Por GABRIEL ÁNGEL ARDILA
Cuando cavilamos sobre la sentencia condenatoria a Álvaro Gómez Hurtado por pedir que tumbásemos el régimen, no sólo pensamos: Recordamos planteamientos oídos en largos años de tránsito por mismos senderos de su quincenario Síntesis Económica o El Siglo, trajinando con noticias y editoriales yendo y saliendo de su bello paraíso campestre en Villa de Leyva y que fueron muchas veces escritos para él o por él, para desmadejar el enredo de un Estado legalista. Sitiados por la incuria y la perversidad.
Parte del régimen es el legalismo consustancial a cualquier expresión de corruptela, de las muchas padecidas. La capacidad de ventosas de operadores judiciales y toda suerte de voluntariosos tinterillos con o sin grado, que se aprovechan de su condición de informados o por la ignorancia generalizada, sobre temas legales.
Súper agentes del cartel de la toga o simples litigantes de baranda, que anteponen códigos, leyes, normas y paradigmas por cualquier coima. Y saquean de esa mina, sin pausas y aún sin causas. Solo que su negocio es esa parte podrida de la fruta que no vemos y usamos para emplastos, mascarillas o infusiones en todo: desde el derecho a nacer, hasta la indignidad de morirse pagando por todo.
Pero mienten ciertos historiadores al vocear chismes de desconocida procedencia sobre acciones sigilosas o secretas: Todo fue divulgado y ventilado sin uso siquiera de algún eufemismo. «Hemos llegado a una situación escandalosamente paradójica en la que nuestro sistema de justicia parece estarse pasando al bando de los criminales», y todo prueba que aún va más al fondo y no cesa en ese empeño. La dictadura de los leguleyos invade la salud (nuestras pensiones), la empresa, los negocios y la vida extensa de todos. Hicieron su negocio particular, con los intereses de todos.

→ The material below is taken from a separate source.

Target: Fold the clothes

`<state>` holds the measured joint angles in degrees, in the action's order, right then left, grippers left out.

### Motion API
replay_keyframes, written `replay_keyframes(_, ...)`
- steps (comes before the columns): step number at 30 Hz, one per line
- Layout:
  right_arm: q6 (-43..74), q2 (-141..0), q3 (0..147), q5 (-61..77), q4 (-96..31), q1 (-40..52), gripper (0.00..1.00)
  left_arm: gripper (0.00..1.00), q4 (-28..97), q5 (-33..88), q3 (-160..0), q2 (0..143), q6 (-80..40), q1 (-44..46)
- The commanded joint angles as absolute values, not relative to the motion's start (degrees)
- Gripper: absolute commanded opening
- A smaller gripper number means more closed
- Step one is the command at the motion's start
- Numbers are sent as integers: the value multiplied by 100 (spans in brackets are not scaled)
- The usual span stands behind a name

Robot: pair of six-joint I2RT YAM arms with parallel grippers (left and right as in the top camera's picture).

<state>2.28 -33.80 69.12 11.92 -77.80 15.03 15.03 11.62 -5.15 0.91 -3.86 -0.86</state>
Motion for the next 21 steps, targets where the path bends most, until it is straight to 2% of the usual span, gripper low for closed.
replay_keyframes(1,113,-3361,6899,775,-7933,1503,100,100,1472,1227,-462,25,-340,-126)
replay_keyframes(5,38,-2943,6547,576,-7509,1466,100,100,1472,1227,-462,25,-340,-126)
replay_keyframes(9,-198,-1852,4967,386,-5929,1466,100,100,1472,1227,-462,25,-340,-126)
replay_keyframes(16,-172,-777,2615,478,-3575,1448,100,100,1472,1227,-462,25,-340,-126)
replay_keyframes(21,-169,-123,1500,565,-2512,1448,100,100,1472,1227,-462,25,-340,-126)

La opinión y la postura frontales, desencadenan en los hechos nunca bien lamentados del magnicidio que no tiene verdaderos responsables, ni sanciones correspondientes.
Y el país sigue siendo más sometido y más esclavizado a los permisos o sentencias ultra o extrajudiciales y todo entre esa tutela sacralizadora de la perversidad en abusos de la ley, el inciso o la norma más acomodable al interés del negociante de turno. Es lo que se debería tumbar, para empezar a sanear este moridero.